Starting around age 6, at holiday dinners you’d get about thimbleful of wine. The explanation being that small people get a small amount, and larger people get a larger amount. Around 12 that meant about 1/2 a glass of wine. Around 16-18 a full one. I probably could have asked for a cocktail in my late teens but never bothered. When I went to France at 17 they signed a permission slip saying I could drink while over there (I had a glass of wine here and there, and some beer, but was hardly a lush).
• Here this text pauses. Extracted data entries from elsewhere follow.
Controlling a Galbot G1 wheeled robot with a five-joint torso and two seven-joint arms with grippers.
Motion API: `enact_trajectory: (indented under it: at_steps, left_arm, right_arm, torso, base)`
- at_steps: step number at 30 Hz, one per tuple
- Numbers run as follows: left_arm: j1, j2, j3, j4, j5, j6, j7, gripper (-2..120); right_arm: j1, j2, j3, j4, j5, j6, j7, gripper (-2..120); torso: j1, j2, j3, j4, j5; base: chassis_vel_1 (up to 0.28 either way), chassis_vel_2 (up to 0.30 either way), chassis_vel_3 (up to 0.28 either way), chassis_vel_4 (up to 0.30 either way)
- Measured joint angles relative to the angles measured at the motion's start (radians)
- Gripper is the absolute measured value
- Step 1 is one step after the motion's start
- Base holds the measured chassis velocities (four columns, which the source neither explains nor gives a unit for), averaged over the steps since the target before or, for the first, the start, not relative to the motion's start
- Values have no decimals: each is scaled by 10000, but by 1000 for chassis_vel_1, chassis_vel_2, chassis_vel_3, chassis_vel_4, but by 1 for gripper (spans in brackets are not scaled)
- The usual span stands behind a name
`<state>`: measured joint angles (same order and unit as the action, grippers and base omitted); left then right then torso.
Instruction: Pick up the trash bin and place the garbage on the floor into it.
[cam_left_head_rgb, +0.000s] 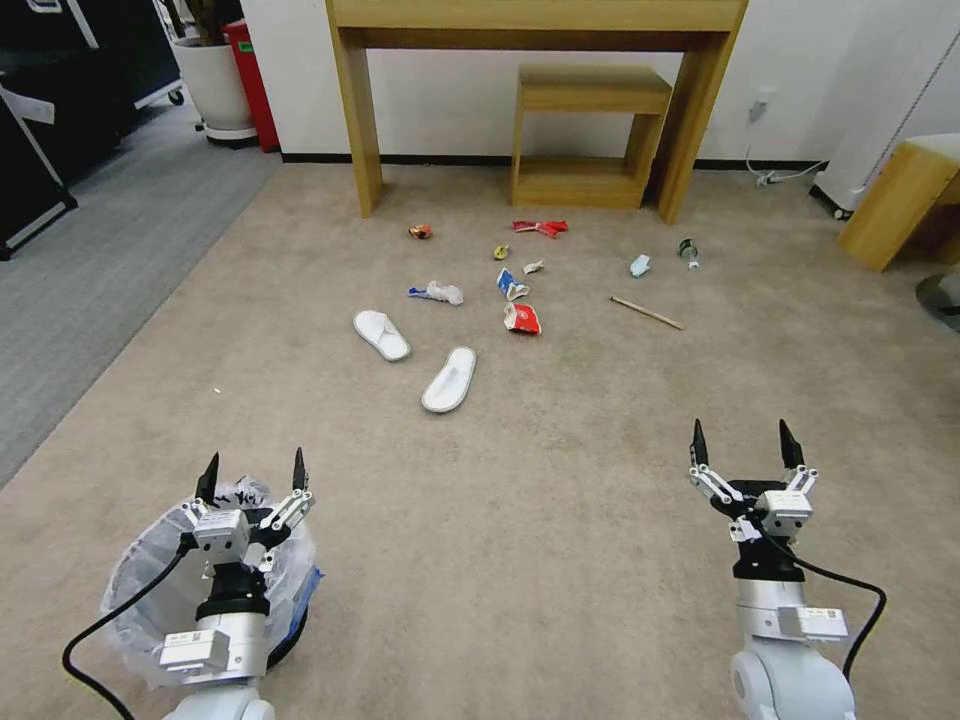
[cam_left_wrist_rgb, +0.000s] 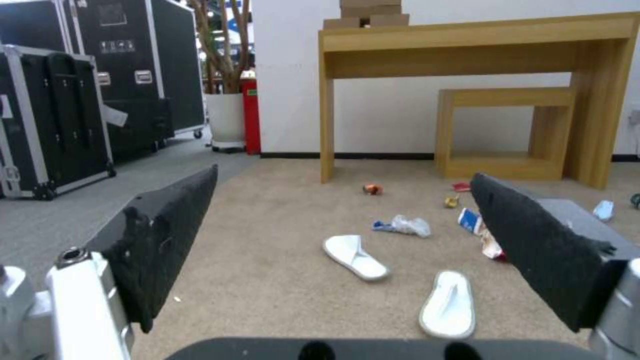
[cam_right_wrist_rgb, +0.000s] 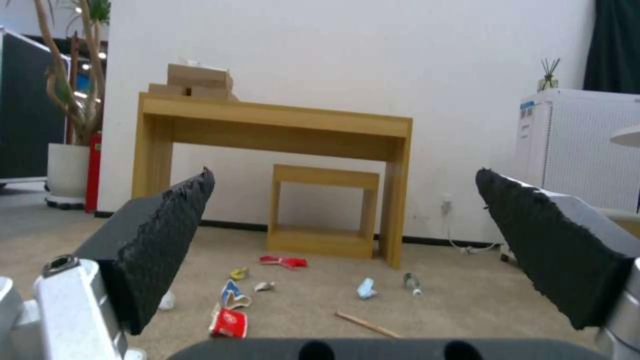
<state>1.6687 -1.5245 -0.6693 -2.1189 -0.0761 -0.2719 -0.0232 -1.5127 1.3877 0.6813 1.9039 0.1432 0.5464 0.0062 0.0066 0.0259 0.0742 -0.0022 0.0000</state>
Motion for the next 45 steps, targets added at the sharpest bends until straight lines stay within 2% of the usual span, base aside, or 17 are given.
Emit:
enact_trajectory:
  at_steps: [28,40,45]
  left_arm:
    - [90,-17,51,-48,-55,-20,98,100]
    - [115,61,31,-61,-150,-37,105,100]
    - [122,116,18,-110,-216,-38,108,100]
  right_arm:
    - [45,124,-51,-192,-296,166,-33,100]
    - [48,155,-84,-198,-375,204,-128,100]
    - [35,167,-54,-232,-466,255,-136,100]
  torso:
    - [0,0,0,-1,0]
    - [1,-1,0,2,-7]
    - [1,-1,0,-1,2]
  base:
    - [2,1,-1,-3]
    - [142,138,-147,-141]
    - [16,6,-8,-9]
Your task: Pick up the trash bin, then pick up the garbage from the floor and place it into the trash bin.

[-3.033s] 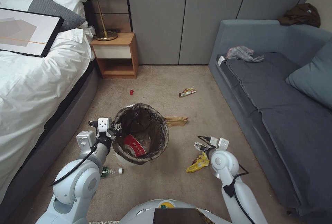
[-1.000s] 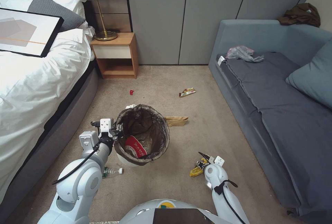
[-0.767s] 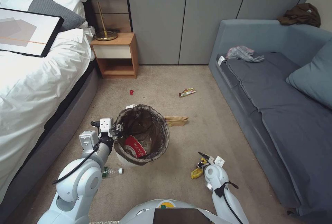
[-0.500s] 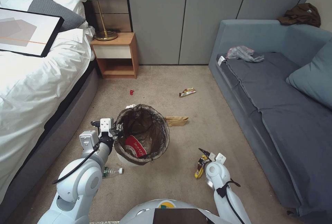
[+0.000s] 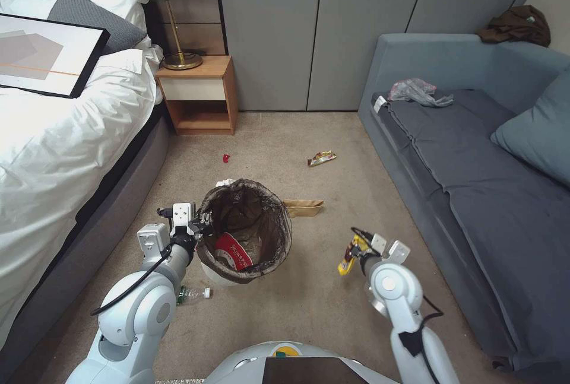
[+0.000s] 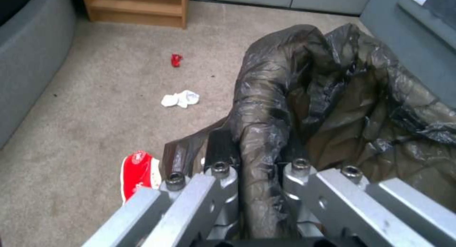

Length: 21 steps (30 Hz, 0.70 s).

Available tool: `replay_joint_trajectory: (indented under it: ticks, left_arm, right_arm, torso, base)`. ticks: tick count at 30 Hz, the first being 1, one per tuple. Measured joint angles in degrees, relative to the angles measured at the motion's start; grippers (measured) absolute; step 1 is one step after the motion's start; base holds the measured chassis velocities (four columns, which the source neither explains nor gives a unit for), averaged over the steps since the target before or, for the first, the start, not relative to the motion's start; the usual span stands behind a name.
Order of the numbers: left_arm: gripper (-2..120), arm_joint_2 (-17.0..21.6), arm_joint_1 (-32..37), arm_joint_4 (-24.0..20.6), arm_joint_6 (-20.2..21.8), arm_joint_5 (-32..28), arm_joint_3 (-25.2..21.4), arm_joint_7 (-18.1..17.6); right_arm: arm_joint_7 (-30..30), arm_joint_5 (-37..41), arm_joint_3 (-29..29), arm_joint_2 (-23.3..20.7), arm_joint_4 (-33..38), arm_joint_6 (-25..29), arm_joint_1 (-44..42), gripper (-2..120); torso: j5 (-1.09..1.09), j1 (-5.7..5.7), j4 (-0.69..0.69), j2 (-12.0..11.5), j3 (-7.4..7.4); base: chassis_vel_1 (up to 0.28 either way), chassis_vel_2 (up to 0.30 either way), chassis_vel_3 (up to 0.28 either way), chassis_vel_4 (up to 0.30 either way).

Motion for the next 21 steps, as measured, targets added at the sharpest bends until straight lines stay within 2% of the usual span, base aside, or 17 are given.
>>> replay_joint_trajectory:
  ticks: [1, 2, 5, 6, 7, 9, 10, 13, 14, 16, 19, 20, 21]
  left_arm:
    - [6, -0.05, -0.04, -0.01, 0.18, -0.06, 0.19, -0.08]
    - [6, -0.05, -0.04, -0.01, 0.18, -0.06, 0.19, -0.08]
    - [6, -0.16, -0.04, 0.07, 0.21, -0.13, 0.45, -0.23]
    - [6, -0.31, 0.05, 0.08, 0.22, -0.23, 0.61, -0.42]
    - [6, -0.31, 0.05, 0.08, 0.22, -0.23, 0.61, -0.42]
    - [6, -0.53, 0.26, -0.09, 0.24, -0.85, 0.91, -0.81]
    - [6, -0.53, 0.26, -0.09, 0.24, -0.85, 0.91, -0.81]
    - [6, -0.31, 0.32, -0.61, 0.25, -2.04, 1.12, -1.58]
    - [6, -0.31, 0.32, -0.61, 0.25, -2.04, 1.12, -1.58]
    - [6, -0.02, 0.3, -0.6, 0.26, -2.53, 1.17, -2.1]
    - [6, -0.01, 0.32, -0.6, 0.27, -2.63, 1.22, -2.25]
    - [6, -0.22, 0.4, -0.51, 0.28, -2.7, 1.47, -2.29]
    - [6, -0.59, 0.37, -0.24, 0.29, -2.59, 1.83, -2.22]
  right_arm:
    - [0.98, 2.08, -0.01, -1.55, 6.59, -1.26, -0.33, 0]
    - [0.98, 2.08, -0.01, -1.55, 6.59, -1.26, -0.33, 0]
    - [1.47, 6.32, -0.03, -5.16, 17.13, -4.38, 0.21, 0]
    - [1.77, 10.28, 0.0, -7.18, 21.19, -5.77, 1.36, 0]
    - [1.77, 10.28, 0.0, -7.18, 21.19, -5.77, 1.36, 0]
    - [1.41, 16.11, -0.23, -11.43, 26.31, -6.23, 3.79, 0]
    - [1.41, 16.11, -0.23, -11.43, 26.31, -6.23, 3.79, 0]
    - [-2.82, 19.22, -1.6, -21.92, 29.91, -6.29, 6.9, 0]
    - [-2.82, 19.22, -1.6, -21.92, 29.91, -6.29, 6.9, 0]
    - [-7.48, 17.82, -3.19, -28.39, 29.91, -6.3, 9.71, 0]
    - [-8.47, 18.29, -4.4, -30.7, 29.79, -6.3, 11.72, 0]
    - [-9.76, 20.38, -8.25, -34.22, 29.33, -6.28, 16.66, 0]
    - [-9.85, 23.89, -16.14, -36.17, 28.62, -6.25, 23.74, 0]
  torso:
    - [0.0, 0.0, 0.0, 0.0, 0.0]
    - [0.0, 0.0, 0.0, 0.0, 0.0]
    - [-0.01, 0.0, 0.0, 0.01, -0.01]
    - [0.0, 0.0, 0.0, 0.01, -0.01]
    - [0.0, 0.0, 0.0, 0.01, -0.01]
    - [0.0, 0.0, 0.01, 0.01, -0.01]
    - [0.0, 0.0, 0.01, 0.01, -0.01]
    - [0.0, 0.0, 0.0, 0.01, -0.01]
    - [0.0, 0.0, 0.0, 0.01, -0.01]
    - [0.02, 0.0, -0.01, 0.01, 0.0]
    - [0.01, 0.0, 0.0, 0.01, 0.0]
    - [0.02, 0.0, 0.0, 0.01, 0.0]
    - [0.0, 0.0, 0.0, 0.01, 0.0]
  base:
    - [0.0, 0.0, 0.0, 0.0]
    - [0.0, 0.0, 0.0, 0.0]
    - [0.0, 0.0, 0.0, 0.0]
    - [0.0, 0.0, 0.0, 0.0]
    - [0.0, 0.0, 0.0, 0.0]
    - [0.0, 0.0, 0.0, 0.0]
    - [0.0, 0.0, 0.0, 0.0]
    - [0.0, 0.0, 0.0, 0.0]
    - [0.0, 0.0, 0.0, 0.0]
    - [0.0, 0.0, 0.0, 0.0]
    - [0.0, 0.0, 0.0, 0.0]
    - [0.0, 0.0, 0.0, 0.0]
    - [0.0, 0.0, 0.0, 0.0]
I’m pretty sure these days they could get arrested for that where I currently live.

None of us grew up to have drinking problems. Actually, I’m on the low end of consumption for most people I know who aren’t teetotalers.

My dad is an alcoholic and my mom’s family were all alcoholics (my mother is not). Family parties and day-to-day life were pretty much beer-fueled annoyingfests. My brother and I never found drinking to be a desirable sport and while we’re not teetotalers we’ve regulated our own drinking more than any lecture or even mention of alcohol from our parents ever could. By the time we were driving we were already designated drivers.

I never had the desire to drink alcohol until my mid-20s because beer and liquor smelled horrible and no one around me drank wine. My littler brother had literally a few sips of beer before he went to college but my mom didn’t allow any more than that.

I didn’t consult my parents about underage drinking. They never brought it up either. I did what I did on the down low, and kept them from finding out. They probably assumed (correctly) I went to high school parties and had a few beers (or more). Like most things, we simply didn’t discuss it.